Symptoms of malaria include fever, headache, and vomiting, and usually appear between 10 and 15 days after the mosquito bite. If not treated, malaria can quickly become life-threatening by disrupting the blood supply to vital organs. In many parts of the world, the parasites have developed resistance to a number of malaria medicines.
The world celebrates the World Malaria Day every year on April 25th, 2012. This year's Day is held under the theme: “Sustain Gains, Save Lives: Invest in Malaria”. Key interventions to control malaria include: prompt and effective treatment with artemisinin-based combination therapies; use of insecticidal nets by people at risk; and indoor residual spraying with insecticide to control the vector mosquitoes.
Malaria Epidemiological Status:
On the International Scale:
According to the World Malaria Report 2010, there were 225 million cases of malaria and an estimated 781,000 deaths in 2009, a decrease from 233 million cases and 985,000 deaths in 2000. Most deaths occur among children living in Africa where a child dies every minute from malaria. It is estimated that malaria is the cause of 20 per cent of deaths among children.
On the Local Scale:
In 2011, a number of 2788 malaria cases were recorded in the Kingdom of Saudi Arabia, out of which 69 cases are Saudis (2.4 per cent of the total malaria cases. This percentage corresponds to the incidence: 440 cases for every 100.000 persons. Saudi cases have been recorded in Jazan Region and Assir Region (59 cases in Jazan Region and 9 cases in Assir Region), in addition to one case in Al-Qunfudah Region.

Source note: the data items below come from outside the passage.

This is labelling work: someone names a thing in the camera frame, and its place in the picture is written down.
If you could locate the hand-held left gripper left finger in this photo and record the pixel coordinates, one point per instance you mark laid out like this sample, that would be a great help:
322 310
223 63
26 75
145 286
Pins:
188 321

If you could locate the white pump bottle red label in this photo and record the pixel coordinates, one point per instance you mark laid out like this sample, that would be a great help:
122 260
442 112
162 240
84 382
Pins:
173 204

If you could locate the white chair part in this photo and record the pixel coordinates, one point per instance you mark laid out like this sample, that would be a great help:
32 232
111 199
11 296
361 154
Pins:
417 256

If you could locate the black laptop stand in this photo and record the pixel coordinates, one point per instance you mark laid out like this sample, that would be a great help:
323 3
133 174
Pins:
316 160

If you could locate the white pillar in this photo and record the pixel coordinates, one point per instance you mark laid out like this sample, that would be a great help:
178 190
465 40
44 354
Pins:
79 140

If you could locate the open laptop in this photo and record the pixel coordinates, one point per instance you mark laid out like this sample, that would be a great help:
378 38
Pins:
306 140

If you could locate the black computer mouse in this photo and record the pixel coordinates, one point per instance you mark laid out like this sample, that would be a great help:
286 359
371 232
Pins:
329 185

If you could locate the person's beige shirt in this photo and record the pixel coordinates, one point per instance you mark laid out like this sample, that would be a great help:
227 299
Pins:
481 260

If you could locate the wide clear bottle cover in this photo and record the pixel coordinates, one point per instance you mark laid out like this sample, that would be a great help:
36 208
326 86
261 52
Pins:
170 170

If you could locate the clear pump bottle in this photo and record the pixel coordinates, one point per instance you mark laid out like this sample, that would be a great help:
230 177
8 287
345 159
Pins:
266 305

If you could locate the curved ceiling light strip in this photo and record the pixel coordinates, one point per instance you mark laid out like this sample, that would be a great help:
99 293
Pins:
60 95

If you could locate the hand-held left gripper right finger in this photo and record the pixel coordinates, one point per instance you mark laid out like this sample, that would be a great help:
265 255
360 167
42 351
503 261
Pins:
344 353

Internationally Approved Date: 25/4/2012.
Locally Approved Date: 4/6/1433H.
 “Sustain Gains, Save Lives: Invest in Malaria”
 Targeted Groups:
  • Malaria patients.
  • Their families.
  • Health decision-makers.
  • Health practitioners, associations and societies.  
  • The public.

Major Health Messages:

  • Ensuring the highest level of political support for the Malaria Eradication National Program.
  • Strengthening coordination between the relevant health sectors meant to eradicate malaria.

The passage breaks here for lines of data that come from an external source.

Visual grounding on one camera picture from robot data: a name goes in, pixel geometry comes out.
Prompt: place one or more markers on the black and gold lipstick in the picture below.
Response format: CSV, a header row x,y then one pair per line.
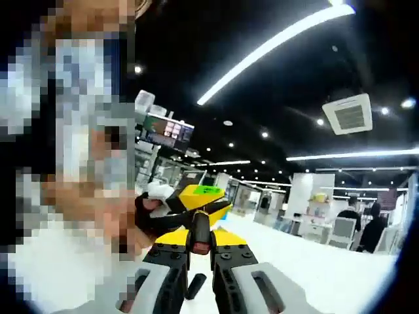
x,y
200,232

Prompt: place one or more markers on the black lipstick cap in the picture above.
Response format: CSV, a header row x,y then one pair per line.
x,y
196,286

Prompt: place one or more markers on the person's left hand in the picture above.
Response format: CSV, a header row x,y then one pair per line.
x,y
152,204

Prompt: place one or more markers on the white display shelf unit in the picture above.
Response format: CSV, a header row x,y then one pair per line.
x,y
307,186

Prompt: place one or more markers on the long ceiling light strip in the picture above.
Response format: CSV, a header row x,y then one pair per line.
x,y
294,158
206,97

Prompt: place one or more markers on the white mesh office chair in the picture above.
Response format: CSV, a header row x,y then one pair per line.
x,y
389,240
342,233

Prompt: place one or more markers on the group of ceiling spotlights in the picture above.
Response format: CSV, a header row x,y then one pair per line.
x,y
320,121

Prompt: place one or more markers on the purple poster board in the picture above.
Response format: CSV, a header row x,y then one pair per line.
x,y
388,199

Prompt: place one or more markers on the ceiling air conditioner vent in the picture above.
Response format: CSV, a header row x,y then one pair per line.
x,y
350,114

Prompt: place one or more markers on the wall display screen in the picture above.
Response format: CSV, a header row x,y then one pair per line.
x,y
173,134

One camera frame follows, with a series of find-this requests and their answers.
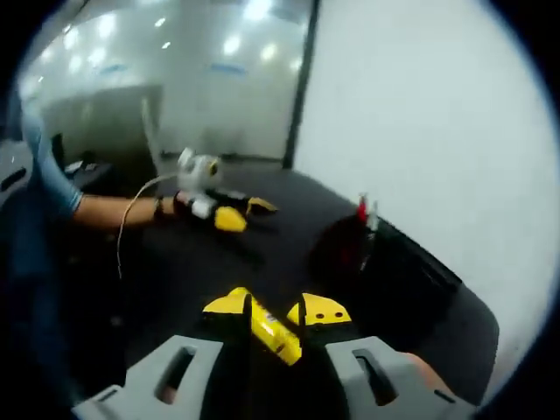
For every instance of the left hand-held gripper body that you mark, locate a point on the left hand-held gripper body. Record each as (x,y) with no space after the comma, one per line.
(199,175)

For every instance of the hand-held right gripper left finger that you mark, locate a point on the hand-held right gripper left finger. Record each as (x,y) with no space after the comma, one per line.
(153,380)

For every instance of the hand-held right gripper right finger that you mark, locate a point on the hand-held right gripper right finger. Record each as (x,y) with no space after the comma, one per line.
(372,385)

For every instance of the yellow glue stick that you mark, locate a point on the yellow glue stick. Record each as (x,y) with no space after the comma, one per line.
(271,332)

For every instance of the black mesh holder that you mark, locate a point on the black mesh holder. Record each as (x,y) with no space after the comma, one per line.
(394,271)

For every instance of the person's right hand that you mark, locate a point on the person's right hand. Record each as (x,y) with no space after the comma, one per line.
(426,372)

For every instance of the black wrist band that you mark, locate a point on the black wrist band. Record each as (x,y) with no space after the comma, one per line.
(158,206)

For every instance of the white curved pole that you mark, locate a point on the white curved pole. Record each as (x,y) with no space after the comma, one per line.
(151,135)

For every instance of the black frame post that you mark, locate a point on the black frame post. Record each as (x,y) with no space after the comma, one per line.
(302,87)

  • Raising health awareness among citizens with regard to malaria and other vector-transmitted diseases, to ensure an effective societal participation.
  • Showing the current situation of malaria, the objective of the Eradication Program, as well as shedding light on the National Strategy and the challenges impeding putting the program into effect.
  • Displaying the Integrated Vector Control Strategy.
  • Ensuring effective involvement of the private sector.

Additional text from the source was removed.